Directions
Scan the lines below for "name" and copy the matches.

Data for this exercise
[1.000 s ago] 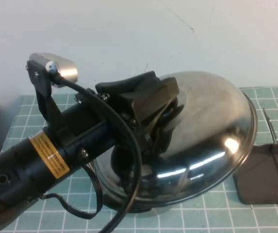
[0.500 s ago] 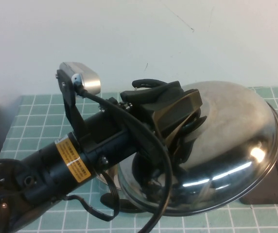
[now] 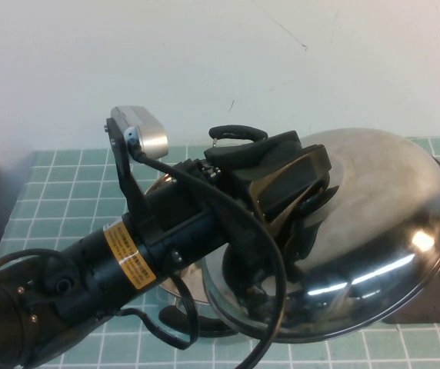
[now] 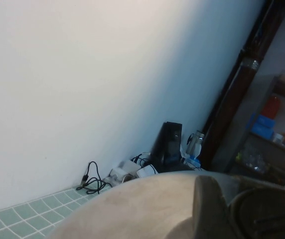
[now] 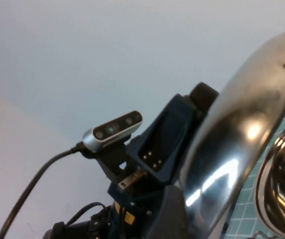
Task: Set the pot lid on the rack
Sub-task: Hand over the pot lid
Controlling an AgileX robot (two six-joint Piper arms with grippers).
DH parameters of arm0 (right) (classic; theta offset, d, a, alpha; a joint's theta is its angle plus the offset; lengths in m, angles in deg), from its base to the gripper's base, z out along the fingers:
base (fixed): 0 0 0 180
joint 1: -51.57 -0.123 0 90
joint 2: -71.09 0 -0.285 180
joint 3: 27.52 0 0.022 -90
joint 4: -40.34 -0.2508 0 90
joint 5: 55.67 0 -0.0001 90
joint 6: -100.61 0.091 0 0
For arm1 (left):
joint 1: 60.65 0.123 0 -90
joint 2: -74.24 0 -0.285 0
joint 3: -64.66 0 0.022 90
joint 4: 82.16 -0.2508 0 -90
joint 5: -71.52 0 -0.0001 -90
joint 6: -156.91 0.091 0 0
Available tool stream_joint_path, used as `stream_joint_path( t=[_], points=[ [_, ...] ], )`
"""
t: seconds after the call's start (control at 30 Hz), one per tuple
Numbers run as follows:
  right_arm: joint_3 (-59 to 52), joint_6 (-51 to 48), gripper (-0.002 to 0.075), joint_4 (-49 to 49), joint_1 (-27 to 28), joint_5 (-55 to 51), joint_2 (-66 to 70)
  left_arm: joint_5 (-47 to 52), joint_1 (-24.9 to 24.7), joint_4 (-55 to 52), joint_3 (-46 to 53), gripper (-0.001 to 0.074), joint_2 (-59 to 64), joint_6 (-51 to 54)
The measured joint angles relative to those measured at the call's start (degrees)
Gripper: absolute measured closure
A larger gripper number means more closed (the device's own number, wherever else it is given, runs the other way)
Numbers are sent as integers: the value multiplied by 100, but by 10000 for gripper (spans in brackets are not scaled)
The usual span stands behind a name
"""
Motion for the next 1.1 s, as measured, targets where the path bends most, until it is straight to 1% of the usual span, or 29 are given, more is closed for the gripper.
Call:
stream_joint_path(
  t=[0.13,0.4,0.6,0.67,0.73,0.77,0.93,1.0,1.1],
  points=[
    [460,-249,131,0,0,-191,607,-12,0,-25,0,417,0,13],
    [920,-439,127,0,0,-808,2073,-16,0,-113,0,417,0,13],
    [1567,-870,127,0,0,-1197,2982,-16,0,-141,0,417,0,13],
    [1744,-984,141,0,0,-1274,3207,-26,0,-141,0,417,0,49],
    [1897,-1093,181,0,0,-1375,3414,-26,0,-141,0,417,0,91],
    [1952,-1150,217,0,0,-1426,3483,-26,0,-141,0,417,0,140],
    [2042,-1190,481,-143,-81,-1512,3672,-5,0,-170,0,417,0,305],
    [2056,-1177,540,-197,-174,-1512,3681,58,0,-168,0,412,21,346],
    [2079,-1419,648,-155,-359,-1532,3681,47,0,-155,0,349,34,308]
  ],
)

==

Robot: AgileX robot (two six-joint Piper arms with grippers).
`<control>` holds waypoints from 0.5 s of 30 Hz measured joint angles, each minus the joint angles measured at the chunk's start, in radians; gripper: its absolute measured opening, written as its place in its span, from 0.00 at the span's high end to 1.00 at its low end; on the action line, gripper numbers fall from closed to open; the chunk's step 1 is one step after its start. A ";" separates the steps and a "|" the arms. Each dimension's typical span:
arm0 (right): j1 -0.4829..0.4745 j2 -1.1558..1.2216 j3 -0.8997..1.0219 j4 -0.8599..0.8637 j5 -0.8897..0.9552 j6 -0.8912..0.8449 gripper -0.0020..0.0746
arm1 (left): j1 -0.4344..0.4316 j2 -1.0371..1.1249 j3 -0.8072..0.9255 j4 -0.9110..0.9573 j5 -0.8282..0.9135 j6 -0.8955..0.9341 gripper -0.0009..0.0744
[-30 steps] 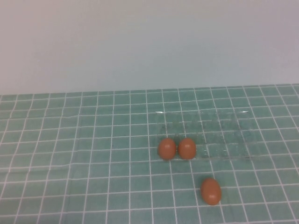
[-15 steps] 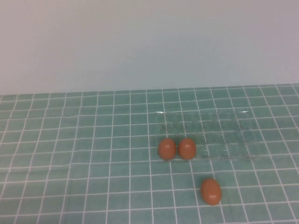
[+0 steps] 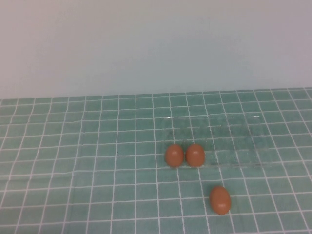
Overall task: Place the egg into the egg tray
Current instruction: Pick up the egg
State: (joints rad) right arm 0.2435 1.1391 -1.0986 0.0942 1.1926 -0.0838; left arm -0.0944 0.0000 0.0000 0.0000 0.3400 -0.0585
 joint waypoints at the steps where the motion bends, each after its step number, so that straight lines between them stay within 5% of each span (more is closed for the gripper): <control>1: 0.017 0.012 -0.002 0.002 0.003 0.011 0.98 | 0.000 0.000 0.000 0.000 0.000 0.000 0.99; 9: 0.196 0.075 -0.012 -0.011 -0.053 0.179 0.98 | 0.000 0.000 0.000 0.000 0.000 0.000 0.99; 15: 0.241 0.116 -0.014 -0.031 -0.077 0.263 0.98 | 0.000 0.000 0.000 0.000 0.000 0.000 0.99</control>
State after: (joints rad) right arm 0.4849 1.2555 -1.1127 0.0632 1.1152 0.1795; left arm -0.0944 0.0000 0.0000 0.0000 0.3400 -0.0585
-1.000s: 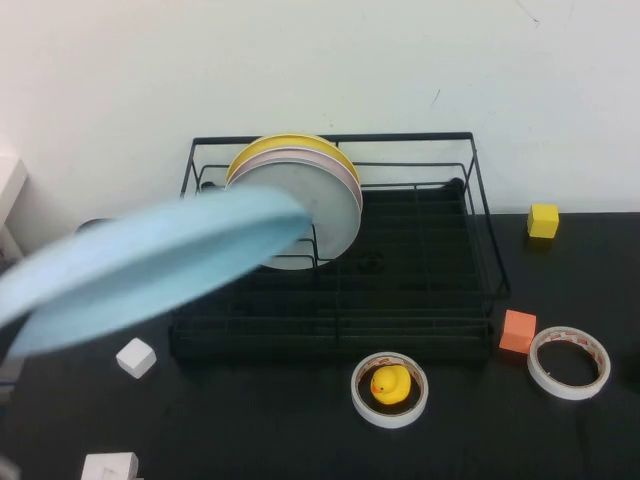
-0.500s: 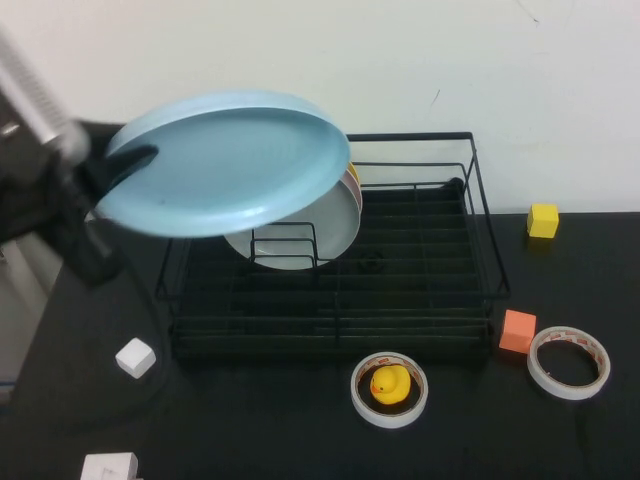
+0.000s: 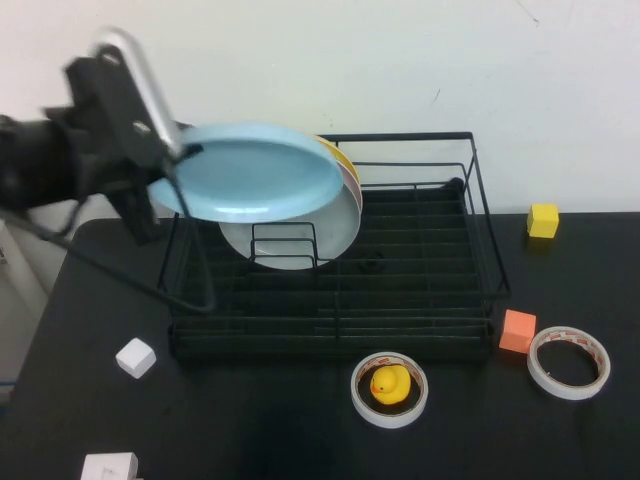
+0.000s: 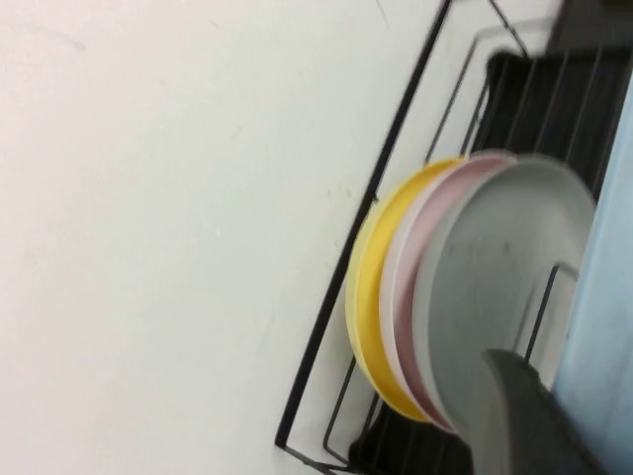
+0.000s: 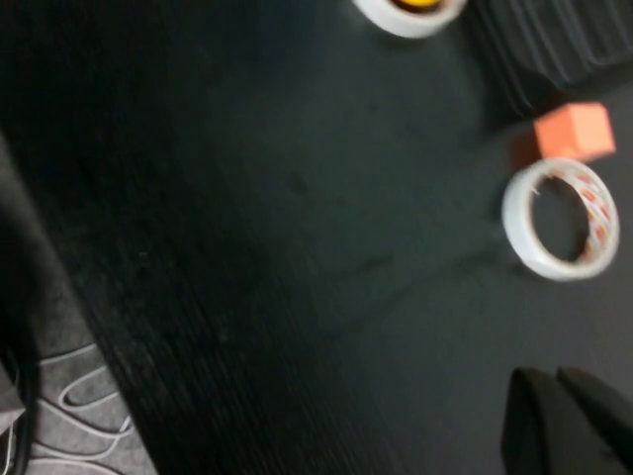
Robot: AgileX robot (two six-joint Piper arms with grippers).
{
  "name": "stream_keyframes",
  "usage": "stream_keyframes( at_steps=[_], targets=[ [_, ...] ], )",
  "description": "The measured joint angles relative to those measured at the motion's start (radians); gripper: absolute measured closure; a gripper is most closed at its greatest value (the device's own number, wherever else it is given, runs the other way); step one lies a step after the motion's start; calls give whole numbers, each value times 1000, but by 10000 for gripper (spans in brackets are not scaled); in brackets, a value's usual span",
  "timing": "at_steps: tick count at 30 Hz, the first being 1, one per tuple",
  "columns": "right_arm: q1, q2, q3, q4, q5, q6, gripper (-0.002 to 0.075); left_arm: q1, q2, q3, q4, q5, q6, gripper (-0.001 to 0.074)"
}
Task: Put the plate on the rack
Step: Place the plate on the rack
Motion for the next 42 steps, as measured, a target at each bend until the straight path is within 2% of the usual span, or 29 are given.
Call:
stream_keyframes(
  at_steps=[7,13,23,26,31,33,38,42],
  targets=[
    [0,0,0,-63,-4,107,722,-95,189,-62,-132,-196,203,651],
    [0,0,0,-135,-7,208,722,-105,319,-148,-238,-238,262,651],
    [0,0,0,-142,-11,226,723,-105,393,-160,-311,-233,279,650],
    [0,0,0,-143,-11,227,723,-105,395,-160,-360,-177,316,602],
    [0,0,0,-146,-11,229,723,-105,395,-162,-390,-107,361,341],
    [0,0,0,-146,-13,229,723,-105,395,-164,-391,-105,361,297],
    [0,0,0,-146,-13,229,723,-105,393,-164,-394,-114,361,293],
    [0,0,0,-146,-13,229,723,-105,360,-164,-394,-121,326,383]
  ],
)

Exercise answer
The usual span stands behind a name
  "name": "stream_keyframes",

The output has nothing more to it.